After trying to nap a bit, I called my boss again to say I really didn't want to come in (it was another 4 months till the headache source was diagnosed, and this was a call I made at least once a week). Again, he said that was fine, I should just stay home since no calls were coming in anyway.

I panicked, thinking my project (which has done an install the night before) had broken the customer service system. He realized I had no clue and told me to turn on my TV.

I did. It was already on CNN. Before I knew what was happening, I saw the second tower fall, heard the repeat of the anchor about the first tower falling, and then heard the report of a plane over PA, headed for the Capitol.

I went in our bedroom and woke up Tom (who worked second shift and hadn't been asleep long), telling him I didn't know what was happening, but I didn't think he'd want to sleep through it.

A few hours later, we got an email from Tom's nephew's mother--our nephew, who lives in Spanish Harlem, had been called for jury duty and she couldn't reach him.
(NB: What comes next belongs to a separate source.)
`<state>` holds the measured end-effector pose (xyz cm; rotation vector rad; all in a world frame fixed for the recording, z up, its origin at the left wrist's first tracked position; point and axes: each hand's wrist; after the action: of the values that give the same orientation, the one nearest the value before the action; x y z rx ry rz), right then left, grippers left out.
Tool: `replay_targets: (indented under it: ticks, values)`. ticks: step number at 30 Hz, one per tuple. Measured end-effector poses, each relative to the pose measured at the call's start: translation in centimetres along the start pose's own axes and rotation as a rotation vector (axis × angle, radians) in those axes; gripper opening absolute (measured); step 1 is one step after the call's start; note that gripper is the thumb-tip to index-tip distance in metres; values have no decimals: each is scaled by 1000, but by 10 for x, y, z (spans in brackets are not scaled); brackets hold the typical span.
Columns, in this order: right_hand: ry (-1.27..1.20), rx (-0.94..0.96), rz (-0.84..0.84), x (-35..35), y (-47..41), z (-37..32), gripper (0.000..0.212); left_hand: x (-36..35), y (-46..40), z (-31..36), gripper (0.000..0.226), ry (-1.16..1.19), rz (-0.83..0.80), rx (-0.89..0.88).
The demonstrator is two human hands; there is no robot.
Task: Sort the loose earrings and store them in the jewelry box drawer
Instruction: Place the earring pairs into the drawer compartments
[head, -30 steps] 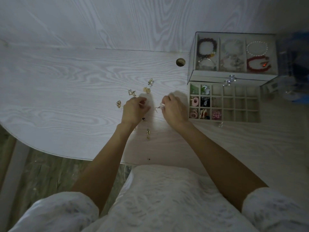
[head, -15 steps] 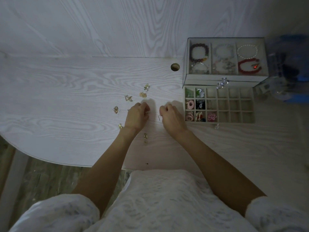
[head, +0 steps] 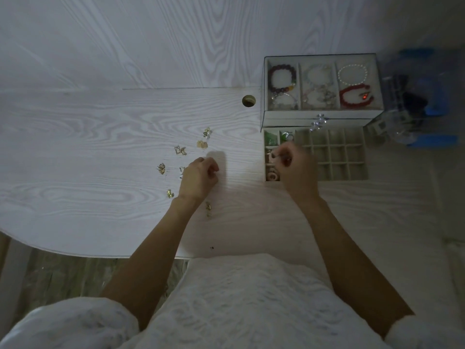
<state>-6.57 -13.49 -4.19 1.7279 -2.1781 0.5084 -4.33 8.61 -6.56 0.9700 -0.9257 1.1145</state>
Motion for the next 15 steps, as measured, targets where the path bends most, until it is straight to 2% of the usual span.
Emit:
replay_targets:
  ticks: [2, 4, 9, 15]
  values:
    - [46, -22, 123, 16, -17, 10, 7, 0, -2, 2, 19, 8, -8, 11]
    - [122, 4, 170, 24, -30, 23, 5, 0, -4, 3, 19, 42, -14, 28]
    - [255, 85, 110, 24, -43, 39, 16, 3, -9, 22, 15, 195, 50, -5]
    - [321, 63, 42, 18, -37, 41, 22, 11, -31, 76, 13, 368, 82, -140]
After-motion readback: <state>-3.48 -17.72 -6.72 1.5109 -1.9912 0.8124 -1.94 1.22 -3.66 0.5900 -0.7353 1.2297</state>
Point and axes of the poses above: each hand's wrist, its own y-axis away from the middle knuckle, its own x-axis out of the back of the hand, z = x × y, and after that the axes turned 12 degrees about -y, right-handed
It took 8 hours longer to finally get through and find out he was alright.
ann said…
I was at EKU, living in the dorm, and didn't have a tv. I remember waking up and standing in front of the mirror to brush my teeth, when I suddenly felt like God wanted me to pray for our president (who I thought was a joke). I had never done that before, and thought it was a little silly and patriotic to pray for the president. Then I went out into the hall to go to the bathroom, and saw my friend, who asked me if I knew what was going on, and then took me to her room to watch the news. We saw the second plane hit the tower.
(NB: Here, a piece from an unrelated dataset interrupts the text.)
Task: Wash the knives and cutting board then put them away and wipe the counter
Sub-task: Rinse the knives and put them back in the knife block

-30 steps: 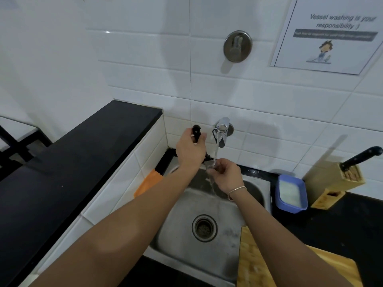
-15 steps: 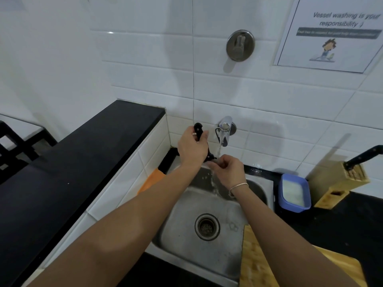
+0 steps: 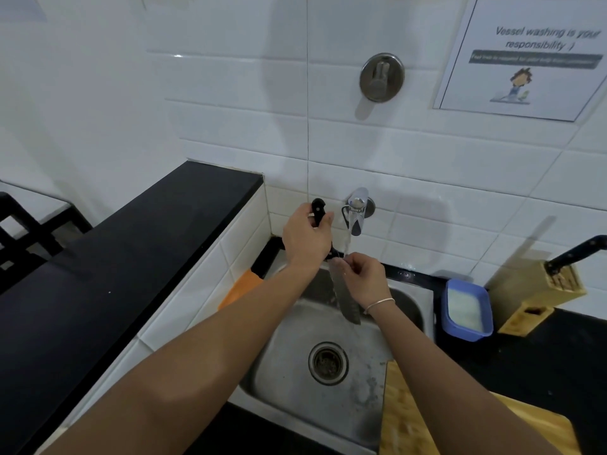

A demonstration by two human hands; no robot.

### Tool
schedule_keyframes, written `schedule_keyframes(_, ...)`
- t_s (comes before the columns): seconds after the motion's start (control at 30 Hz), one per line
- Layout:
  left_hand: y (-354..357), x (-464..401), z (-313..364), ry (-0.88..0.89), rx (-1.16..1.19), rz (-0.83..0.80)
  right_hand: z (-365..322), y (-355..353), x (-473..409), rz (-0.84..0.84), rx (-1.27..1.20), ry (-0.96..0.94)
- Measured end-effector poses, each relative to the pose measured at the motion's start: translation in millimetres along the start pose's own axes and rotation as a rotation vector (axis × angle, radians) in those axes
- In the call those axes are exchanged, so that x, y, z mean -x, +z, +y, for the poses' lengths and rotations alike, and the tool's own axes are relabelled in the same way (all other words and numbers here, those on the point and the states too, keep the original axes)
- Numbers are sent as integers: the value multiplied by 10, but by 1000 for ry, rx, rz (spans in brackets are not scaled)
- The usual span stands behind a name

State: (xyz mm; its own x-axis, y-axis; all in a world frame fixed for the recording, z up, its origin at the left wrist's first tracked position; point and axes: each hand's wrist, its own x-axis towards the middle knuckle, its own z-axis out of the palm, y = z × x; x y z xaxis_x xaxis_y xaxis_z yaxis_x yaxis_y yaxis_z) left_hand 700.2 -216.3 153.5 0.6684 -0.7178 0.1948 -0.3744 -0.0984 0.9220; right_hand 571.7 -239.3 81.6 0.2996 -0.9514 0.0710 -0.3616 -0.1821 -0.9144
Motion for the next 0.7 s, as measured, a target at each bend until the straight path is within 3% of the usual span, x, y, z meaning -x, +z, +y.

I also remember attending an impromptu prayer meeting in the Meditation Chapel. I had never seen that many students there in the middle of the day.

Sometimes, Daniel will ask me how I feel about war. I always tell him that I don't begin to understand it.
Suze said…
Ann, wow!

I still think our president is a joke, but after all he's done, it's a bitter, cynical joke.
mamacita said…
I was in my car on my way to work in Guadalajara, Mexico listening to the news on the radio when I first heard that a plane had hit one of the twin towers. We too, spent the entire day in shock watching the TV instead of holding class.

Your comments on our government's reaction to 9-11, made me think that you might appreciate this timeline on US interventions around the world since 1801. Unfortunately, seeking revenge, looks to be the norm.

http://adbusters.org/media/flash/hope_and_memory
/timeline.swf
Becca said…
It's not the revenge factor that bothers me, since that's basic human nature, but the deception committed through the opportunity that's distasteful to me.

PNAC layed out their need for a catastrophe as a rallying cry for overthrowing Saddam in 1999. The members of PNAC became Bush's Cabinet, and quickly looked for opportunities. This "War on Terror" is a thinly veiled method of gaining power and money through puppet democracies and oil control. Should Osama be punished? One could say sure given the enormity of the attack, but Bush could care less (and has said so).

I won't even go into the insanity of a war on an abstract noun, since Terry Jones covers it much better in his book of essays for London newspapers.

How sad that the Daily Show and the Colbert Report have become much more accurate in their reporting and digging through sound bites for contradictions and lies than our own mainstream media.